Exact reproduction required: the lines below from the line with "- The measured" to the line with "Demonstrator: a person", both ends included, and no others.
*** Opening of Given records ***
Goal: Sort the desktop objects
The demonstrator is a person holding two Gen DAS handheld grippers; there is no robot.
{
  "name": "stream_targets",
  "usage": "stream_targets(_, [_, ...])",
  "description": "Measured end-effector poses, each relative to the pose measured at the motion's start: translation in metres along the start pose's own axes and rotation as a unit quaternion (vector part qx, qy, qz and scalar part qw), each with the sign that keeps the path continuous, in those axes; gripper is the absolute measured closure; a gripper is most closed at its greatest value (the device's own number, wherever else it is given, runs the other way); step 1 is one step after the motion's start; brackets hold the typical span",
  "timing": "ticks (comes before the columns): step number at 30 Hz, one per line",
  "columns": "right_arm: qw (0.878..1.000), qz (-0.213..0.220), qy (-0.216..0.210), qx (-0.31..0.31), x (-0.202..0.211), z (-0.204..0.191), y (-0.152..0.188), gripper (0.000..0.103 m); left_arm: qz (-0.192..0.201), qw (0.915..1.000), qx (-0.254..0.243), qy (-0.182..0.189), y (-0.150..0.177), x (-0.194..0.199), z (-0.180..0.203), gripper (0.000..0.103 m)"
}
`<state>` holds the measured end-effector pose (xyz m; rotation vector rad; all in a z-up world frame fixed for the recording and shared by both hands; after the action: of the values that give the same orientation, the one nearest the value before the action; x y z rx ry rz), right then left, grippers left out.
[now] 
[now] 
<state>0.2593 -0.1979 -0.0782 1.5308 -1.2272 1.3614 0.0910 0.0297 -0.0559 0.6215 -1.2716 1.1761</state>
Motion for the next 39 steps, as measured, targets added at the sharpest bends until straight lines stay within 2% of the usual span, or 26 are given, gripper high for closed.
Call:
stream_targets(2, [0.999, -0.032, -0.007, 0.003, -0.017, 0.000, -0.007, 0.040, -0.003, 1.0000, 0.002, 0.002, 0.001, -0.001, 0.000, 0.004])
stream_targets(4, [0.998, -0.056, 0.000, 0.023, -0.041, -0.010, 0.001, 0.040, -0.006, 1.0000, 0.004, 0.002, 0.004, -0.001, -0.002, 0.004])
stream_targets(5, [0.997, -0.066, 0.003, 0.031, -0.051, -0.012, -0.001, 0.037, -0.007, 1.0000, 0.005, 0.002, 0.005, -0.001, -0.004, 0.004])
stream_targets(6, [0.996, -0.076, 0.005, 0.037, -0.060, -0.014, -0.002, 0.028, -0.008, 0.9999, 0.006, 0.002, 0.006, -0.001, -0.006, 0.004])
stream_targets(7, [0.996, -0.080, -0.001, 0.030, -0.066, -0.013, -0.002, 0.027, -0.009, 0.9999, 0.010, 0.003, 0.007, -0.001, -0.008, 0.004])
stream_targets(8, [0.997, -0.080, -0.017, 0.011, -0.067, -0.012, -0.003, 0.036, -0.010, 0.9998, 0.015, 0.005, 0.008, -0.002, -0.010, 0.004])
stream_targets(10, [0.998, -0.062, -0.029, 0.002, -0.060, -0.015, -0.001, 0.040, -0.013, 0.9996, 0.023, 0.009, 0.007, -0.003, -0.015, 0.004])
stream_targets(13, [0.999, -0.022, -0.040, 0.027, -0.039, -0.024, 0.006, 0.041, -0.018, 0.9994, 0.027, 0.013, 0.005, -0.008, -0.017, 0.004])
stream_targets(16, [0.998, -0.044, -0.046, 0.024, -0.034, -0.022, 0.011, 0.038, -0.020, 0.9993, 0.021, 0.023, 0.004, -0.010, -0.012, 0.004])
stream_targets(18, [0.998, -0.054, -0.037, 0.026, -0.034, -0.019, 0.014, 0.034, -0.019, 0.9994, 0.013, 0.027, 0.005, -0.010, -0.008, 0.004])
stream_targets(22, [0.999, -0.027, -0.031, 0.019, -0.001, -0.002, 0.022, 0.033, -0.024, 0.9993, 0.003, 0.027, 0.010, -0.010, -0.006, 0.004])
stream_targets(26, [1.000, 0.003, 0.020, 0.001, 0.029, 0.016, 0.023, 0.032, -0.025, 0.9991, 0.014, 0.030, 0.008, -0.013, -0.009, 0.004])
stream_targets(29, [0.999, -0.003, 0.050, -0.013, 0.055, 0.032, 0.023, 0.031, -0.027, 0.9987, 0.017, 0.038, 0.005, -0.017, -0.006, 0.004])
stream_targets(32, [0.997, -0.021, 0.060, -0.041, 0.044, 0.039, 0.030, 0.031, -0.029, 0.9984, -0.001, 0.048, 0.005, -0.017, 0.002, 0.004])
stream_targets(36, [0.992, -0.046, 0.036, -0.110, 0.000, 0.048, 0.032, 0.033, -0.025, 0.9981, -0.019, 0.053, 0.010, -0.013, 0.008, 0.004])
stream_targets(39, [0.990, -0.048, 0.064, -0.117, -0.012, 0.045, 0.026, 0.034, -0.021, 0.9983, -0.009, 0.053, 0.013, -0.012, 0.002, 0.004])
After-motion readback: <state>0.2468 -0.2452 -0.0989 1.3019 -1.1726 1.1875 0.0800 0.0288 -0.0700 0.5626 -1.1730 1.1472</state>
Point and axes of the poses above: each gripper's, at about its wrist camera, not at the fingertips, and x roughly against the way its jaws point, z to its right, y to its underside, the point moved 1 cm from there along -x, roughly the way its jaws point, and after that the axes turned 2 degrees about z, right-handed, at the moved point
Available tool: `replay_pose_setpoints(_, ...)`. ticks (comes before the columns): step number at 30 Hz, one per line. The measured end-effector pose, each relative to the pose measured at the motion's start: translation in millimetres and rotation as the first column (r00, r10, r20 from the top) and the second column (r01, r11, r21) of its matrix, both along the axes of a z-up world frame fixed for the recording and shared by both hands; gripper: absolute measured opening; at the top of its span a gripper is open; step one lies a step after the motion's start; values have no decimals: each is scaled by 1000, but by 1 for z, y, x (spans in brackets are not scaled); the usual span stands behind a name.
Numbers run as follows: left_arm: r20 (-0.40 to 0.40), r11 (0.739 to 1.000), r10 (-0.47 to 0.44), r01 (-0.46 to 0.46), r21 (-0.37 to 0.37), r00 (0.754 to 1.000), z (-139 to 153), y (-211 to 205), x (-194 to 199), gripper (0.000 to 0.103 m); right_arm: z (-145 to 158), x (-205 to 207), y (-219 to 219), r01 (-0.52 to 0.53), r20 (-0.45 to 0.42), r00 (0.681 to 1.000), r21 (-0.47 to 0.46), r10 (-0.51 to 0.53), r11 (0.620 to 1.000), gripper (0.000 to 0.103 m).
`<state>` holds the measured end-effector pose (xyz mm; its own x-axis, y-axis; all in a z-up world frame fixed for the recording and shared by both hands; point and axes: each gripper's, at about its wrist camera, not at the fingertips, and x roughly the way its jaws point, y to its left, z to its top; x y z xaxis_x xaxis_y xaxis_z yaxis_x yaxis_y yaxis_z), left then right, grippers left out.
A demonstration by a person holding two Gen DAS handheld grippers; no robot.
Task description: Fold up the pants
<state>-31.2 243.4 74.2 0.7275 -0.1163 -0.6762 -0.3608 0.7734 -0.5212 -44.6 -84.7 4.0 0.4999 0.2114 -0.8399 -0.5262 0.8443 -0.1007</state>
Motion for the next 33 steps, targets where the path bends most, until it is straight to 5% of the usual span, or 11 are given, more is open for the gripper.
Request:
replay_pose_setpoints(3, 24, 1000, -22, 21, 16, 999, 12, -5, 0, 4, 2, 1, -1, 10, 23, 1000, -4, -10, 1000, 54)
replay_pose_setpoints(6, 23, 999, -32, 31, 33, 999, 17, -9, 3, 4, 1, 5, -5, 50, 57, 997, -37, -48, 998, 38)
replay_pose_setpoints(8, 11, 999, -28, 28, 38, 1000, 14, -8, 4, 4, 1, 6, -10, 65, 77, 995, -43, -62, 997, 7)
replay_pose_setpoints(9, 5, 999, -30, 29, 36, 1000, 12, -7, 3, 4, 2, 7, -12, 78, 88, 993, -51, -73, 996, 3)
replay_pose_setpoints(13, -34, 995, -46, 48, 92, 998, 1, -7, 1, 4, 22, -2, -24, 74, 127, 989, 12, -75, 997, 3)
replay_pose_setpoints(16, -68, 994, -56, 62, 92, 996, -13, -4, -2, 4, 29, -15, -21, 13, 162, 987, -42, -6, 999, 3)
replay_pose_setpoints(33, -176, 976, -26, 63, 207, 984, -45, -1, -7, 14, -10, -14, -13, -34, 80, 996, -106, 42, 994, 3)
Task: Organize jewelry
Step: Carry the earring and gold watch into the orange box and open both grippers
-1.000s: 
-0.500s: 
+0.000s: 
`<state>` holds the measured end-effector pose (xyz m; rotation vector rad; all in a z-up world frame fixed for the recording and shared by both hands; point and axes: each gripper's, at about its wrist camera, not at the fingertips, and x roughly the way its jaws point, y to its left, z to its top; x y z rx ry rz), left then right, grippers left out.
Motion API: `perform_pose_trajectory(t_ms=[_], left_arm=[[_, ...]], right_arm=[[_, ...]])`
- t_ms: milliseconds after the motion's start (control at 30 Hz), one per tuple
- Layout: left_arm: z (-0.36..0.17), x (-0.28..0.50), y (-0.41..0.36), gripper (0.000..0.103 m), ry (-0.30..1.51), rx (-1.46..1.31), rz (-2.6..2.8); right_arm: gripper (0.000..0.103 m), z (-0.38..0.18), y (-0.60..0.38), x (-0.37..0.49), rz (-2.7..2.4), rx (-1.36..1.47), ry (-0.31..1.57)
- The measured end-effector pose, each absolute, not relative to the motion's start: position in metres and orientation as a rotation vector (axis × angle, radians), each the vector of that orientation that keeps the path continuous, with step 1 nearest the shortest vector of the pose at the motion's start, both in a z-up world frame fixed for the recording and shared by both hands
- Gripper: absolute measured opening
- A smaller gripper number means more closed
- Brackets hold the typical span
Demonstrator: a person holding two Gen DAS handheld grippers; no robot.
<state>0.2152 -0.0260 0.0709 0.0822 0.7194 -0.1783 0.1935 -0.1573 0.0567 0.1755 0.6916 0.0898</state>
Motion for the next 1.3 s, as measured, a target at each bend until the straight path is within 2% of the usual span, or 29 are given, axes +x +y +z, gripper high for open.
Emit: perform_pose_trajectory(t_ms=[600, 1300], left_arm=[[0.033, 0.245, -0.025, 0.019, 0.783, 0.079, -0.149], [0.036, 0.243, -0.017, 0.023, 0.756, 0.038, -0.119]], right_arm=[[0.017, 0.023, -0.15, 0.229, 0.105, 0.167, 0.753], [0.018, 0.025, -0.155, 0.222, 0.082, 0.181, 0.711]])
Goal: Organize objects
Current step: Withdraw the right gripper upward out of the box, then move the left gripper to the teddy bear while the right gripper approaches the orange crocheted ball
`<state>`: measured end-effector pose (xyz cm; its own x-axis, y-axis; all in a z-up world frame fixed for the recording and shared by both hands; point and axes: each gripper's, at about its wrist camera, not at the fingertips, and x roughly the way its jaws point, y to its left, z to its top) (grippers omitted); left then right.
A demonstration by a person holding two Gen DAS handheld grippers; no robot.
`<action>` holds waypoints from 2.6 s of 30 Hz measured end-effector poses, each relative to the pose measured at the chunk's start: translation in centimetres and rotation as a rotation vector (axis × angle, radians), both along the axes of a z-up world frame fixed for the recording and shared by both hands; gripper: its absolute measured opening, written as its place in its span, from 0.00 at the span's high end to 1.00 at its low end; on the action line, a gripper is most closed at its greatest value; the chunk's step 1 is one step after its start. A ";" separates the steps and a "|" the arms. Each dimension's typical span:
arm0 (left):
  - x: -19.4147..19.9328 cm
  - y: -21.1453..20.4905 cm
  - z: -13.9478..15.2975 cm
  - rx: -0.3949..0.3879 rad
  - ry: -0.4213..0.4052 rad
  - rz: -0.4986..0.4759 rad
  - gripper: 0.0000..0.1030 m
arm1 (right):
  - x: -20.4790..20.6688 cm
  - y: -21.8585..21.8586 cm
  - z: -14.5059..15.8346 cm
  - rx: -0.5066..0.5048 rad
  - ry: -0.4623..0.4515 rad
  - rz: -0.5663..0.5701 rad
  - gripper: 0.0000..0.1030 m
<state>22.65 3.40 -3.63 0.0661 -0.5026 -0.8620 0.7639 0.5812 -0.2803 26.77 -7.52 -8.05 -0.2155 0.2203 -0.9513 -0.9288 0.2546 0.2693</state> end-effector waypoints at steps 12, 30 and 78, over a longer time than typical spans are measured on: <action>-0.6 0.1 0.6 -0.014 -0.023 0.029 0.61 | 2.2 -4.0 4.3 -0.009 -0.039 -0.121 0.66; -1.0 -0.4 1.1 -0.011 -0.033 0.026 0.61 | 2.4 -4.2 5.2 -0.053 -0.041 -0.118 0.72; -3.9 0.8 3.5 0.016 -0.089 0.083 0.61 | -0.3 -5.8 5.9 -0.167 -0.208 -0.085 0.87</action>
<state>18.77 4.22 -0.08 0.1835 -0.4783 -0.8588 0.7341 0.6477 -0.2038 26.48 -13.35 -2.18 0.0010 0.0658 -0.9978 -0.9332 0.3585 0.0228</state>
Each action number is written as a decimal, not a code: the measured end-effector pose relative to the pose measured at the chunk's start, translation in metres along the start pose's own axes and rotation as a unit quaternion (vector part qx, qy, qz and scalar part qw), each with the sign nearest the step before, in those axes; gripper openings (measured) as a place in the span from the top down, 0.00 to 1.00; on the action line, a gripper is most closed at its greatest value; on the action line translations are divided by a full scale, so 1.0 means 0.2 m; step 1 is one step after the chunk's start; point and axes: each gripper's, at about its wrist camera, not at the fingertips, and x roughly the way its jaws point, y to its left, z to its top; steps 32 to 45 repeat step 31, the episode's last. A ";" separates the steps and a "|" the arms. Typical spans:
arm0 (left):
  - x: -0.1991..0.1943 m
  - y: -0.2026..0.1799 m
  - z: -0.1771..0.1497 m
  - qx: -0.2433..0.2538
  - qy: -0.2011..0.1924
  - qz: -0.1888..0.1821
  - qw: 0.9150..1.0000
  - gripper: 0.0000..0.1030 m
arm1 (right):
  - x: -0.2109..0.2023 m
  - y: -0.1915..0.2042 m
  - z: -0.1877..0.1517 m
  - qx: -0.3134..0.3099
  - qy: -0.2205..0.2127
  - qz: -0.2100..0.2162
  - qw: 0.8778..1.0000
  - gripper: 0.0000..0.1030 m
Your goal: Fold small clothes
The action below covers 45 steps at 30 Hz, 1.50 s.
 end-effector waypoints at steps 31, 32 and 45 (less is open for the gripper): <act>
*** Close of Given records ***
* Answer to this task:
- The measured end-effector pose, each absolute, not relative to the motion's start: position in metres and orientation as a rotation vector (axis × angle, radians), each the vector of that orientation that keeps the path continuous, with step 1 nearest the shortest vector of the pose at the motion's start, both in a z-up world frame fixed for the recording and shared by both hands
- Gripper: absolute measured opening
- A smaller gripper number means more closed
- Brackets hold the typical span
Demonstrator: a person holding two Gen DAS handheld grippers; no robot.

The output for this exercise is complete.